REQUIRED WORK: An exact transcription of the entries is required, with no images included.

GIVEN DATA:
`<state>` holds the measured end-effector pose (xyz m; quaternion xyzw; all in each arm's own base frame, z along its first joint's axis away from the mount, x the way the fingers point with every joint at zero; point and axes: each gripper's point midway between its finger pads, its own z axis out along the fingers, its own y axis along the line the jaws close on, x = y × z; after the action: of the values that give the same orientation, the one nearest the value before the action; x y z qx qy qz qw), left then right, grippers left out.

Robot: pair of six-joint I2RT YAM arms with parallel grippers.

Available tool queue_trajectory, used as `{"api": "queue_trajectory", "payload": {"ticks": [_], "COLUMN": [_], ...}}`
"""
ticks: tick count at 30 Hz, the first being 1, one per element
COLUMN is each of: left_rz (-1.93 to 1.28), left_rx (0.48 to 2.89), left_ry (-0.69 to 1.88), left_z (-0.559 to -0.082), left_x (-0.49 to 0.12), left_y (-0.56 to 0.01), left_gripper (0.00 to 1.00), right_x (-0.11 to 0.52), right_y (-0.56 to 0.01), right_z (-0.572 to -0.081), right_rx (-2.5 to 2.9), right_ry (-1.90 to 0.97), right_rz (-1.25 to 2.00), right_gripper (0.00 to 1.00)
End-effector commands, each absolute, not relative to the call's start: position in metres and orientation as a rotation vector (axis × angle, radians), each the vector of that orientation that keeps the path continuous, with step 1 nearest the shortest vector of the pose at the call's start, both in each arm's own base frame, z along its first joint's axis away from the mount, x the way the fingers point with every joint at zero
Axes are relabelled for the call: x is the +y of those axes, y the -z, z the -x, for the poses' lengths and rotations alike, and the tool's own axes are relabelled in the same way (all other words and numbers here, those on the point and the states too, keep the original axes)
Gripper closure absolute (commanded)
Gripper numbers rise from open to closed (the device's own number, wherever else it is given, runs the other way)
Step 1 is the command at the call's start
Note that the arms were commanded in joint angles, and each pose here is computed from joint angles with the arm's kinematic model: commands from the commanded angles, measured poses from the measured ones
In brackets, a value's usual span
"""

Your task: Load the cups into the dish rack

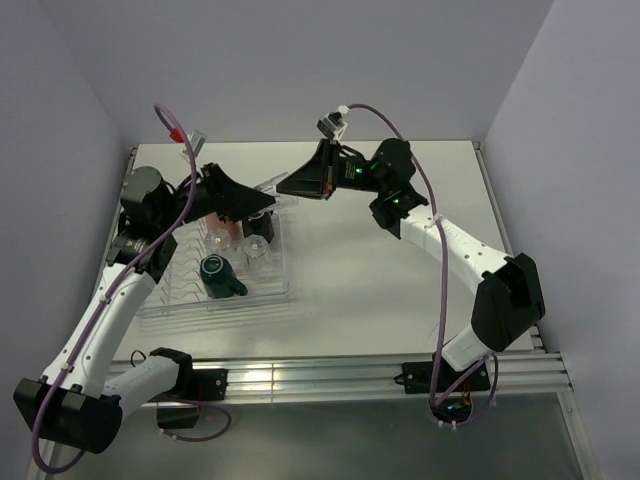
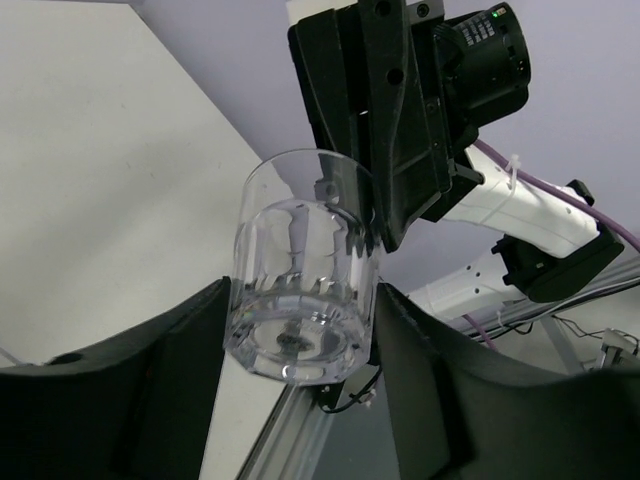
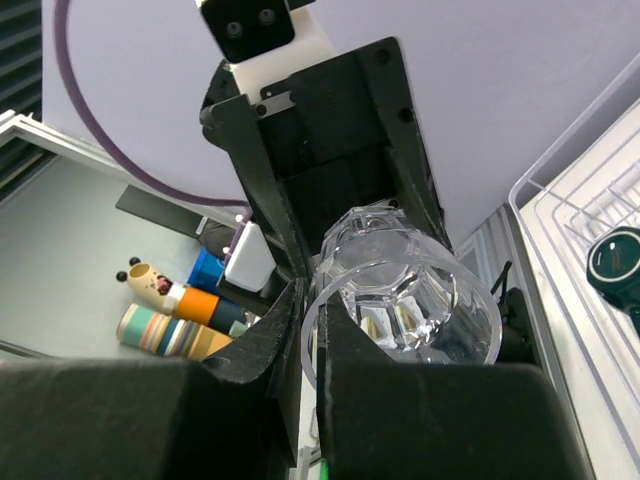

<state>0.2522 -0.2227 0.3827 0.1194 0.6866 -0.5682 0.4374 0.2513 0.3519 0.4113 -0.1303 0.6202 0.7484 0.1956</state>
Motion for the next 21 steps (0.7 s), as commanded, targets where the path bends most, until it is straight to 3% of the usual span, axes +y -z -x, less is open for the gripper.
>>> {"api": "queue_trajectory", "payload": {"ticks": [1,3,5,6,10,12,13,16,21], "left_rz": [-0.323,-0.324,-0.328,-0.326,-0.307,-0.282,-0.274,-0.244,-0.198], "left_rx": [1.668,1.67,1.674,1.676,1.69,1.715,1.713,1.726,1.74], "left_ry": [1.423,1.422,1.431,1.433,1.4,1.366,1.352,1.304,1.234], "left_z": [-0.25,-0.249,-0.247,-0.246,-0.246,-0.247,-0.246,-0.246,-0.243], "left_x": [-0.223,-0.223,-0.223,-0.223,-0.219,-0.216,-0.214,-0.208,-0.198], "left_y": [-0.388,-0.387,-0.385,-0.385,-0.382,-0.379,-0.382,-0.384,-0.39], "left_gripper": [0.43,0.5,0.64,0.76,1.0,1.0,1.0,1.0,1.0], "right_x": [0.358,0.362,0.365,0.366,0.37,0.37,0.369,0.368,0.362], "right_y": [-0.442,-0.44,-0.438,-0.439,-0.43,-0.424,-0.425,-0.42,-0.411], "right_z": [-0.239,-0.241,-0.245,-0.246,-0.251,-0.255,-0.255,-0.262,-0.272], "right_rx": [1.616,1.627,1.63,1.628,1.656,1.674,1.675,1.702,1.751], "right_ry": [-2.108,-2.108,-2.107,-2.105,-2.077,-2.041,-2.027,-1.957,-1.859], "right_rz": [0.466,0.464,0.458,0.46,0.447,0.429,0.424,0.395,0.359], "right_gripper": [1.0,1.0,1.0,1.0,1.0,0.98,0.87,0.72,0.58]}}
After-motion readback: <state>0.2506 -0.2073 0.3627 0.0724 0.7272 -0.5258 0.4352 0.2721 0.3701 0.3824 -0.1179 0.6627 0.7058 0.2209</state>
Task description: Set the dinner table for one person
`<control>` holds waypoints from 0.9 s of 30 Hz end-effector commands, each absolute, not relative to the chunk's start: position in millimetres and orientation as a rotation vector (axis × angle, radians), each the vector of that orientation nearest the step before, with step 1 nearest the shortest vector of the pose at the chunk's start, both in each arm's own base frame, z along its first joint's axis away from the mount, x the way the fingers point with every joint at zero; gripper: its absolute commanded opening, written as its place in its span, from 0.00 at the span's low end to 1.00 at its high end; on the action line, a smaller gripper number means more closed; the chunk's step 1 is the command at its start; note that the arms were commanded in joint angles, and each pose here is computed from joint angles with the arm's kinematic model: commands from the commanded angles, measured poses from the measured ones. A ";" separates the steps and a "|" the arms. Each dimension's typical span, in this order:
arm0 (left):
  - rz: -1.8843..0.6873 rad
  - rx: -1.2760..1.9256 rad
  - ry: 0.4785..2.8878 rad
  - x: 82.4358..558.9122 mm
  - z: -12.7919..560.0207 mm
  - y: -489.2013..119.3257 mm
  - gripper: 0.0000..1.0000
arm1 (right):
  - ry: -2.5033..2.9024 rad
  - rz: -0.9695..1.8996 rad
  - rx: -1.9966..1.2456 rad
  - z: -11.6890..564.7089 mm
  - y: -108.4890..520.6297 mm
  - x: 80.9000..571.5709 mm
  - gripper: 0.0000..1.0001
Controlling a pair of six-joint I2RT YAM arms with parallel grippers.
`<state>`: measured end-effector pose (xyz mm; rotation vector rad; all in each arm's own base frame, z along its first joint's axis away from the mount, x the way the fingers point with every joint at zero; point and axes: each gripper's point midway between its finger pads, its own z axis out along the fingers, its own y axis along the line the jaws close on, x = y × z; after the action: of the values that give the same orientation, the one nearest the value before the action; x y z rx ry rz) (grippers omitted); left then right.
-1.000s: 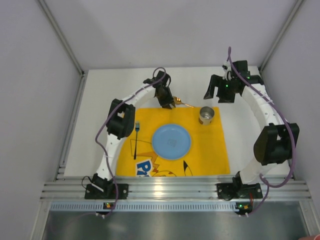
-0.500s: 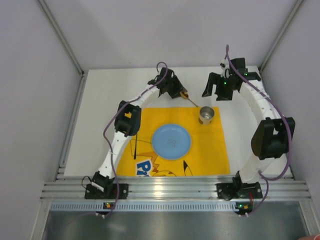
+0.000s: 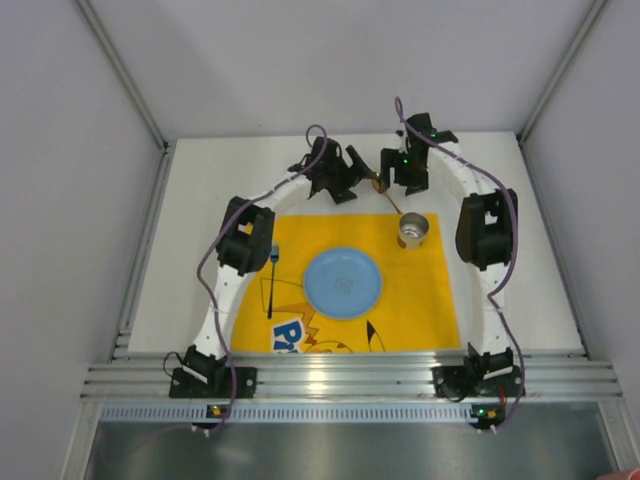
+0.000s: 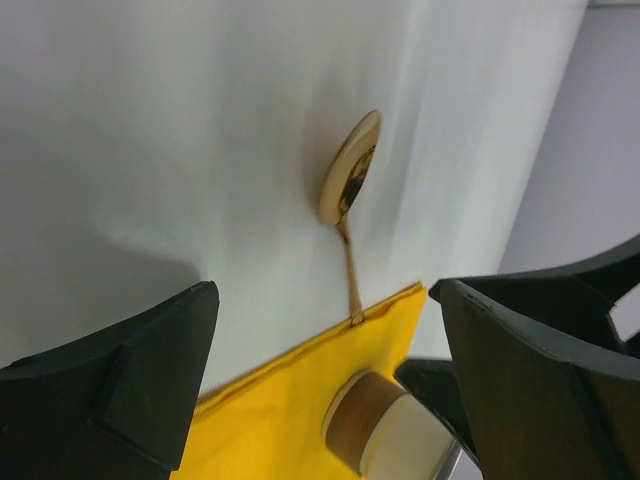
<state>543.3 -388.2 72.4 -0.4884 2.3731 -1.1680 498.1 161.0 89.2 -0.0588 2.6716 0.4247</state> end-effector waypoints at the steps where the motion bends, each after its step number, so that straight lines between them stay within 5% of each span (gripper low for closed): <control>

COMPLETED TASK:
`<state>` holds the measured end-effector pose (xyz m; quaternion xyzw; all in each arm's own base frame, z along its first joint's axis away from the mount, x the way the fingers point with every joint at zero; point and axes: each gripper's point midway between its finger pads, its own z axis out along the fingers, its own y axis along the line the jaws close on, x = y × z; after the action: of the values that give the same orientation, the one nearest the value before the action; x y z qx qy qz qw), left then right, grippers left out.

Robot: pair of six-joint I2RT YAM arms with parallel grippers.

Available tool queue_trajectory, used as `{"api": "queue_trajectory", "payload": {"ticks": [_], "COLUMN": [_], ...}}`
"""
ticks: tick count at 30 Hz, the first being 1, one per element
COLUMN is each of: left_rz (-1.93 to 1.28), left_rx (0.48 to 2.89), left_ry (-0.69 to 1.88), left_z (-0.559 to -0.082), left_x (-0.49 to 0.12), left_y (-0.56 to 0.01), left_gripper (0.00 to 1.00), right_x (-0.11 to 0.52), right_y (-0.56 to 0.01), right_z (-0.572 to -0.081), right_rx (-2.5 to 2.9), right_ry (-1.90 to 0.97), right_rz (-1.25 to 2.00), right_gripper (0.00 to 1.00)
End-effector commands, each absolute, not relative to the call's start: position in metres and orientation as a rotation vector (axis × angle, radians), each the vector of that orientation that keeps the path continuous, with step 1 nearest the shortest vector of the pose at the call's start, both in each arm's own base frame, z along its first joint's axis away from the mount, x the way the fingers point with every joint at zero
Axes are relabelled for the call: x is the +y of those axes, y the -z, z the -x, for the poses' lengths and rotations alike, and the tool's own axes are relabelled in the same way (all other words and numbers here, those on the point and the states too, keep the original axes)
Gripper closure absolute (commanded)
Gripper numbers rise from open to closed (the device's own number, wherever else it is given, runs the other way)
Step 1 is the command at the call's start
Note that the arms were commanded in joint angles, and each pose here is computed from joint angles with the arm's kinematic model: commands from the commanded angles, measured poses from the measured ones
In brackets, a value's usual span
"""

Your task: Load the cups into the dish rack


<state>0.2522 -0.2227 0.3827 0.1194 0.6866 -0.5682 0.4374 0.2513 0.3519 0.4113 -0.1303 0.6202 0.7484 0.1956</state>
Motion for the next 21 steps (0.7 s), as commanded, targets where the path bends most, until it is straight to 3% of the usual span, axes +y -z -x, less is open for the gripper.
>>> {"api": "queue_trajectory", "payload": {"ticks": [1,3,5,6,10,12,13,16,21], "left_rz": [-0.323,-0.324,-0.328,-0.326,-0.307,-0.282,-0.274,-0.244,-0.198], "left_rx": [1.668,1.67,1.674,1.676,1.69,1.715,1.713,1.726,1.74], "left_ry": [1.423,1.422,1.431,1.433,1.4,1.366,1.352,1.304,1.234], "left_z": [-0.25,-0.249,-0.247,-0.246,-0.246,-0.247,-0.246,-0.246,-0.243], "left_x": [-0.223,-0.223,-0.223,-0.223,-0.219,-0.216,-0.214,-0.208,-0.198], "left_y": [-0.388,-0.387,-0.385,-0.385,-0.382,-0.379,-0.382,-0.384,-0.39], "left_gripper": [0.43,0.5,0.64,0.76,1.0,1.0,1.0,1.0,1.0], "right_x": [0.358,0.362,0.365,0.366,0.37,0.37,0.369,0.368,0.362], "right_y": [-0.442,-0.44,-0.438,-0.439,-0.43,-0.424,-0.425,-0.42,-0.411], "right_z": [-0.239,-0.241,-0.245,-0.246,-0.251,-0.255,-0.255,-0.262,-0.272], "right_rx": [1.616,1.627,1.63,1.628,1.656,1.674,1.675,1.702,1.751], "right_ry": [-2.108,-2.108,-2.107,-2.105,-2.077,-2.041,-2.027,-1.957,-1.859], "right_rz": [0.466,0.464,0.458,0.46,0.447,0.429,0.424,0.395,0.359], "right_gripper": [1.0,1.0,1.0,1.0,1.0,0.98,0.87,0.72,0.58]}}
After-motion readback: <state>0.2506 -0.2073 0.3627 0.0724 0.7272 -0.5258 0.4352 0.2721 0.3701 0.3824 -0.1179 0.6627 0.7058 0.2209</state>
Task description: Set the dinner table for one person
`<control>` holds waypoints from 0.9 s of 30 Hz end-effector commands, each absolute, not relative to the chunk's start: position in millimetres and orientation as a rotation vector (axis × angle, radians), each the vector of that orientation nearest the step before, with step 1 nearest the shortest vector of the pose at the chunk's start, both in each arm's own base frame, z along its first joint's axis away from the mount, x the way the fingers point with every joint at zero; gripper: its absolute commanded opening, written as its place in its span, from 0.00 at the span's low end to 1.00 at its high end; on the action line, a smaller gripper number means more closed; the chunk's step 1 is the command at its start; note that the arms were commanded in joint angles, and each pose here is computed from joint angles with the arm's kinematic model: commands from the commanded angles, measured poses from the measured ones. A ";" separates the steps and a "|" the arms. Each dimension's typical span, in this order:
arm0 (left):
  - rz: -1.8843..0.6873 rad
  - rx: -1.2760..1.9256 rad
  - ry: 0.4785..2.8878 rad
  - x: 82.4358..558.9122 mm
  - z: -12.7919..560.0207 mm
  - y: -489.2013..119.3257 mm
  - gripper: 0.0000..1.0000
arm1 (right):
  - ry: -2.5033..2.9024 rad
  - rz: -0.9695..1.8996 rad
  - rx: -1.9966..1.2456 rad
  - z: -11.6890..564.7089 mm
  - y: -108.4890..520.6297 mm
  - x: 80.9000..571.5709 mm
  - gripper: 0.0000..1.0001
Controlling a pair of six-joint I2RT YAM arms with parallel grippers.
`<state>`: measured end-effector pose (xyz mm; rotation vector rad; all in each arm's own base frame, z along its first joint's axis away from the mount, x the way the fingers point with every joint at zero; point and axes: each gripper's point midway between its finger pads, its own z axis out along the fingers, its own y axis along the line the jaws close on, x = y × z; after the action: of the values that give the same orientation, the one nearest the value before the action; x y z rx ry rz) (grippers omitted); left then right.
-1.000s: 
-0.500s: 
+0.000s: 
+0.000s: 
<state>543.3 -388.2 72.4 -0.4884 2.3731 -1.1680 498.1 161.0 89.2 -0.0588 2.6716 0.4247</state> end-effector waypoints at the steps where the motion bends, each after its step number, so that straight lines between them stay within 5% of each span (gripper low for closed): <control>

The response is complete as it stands.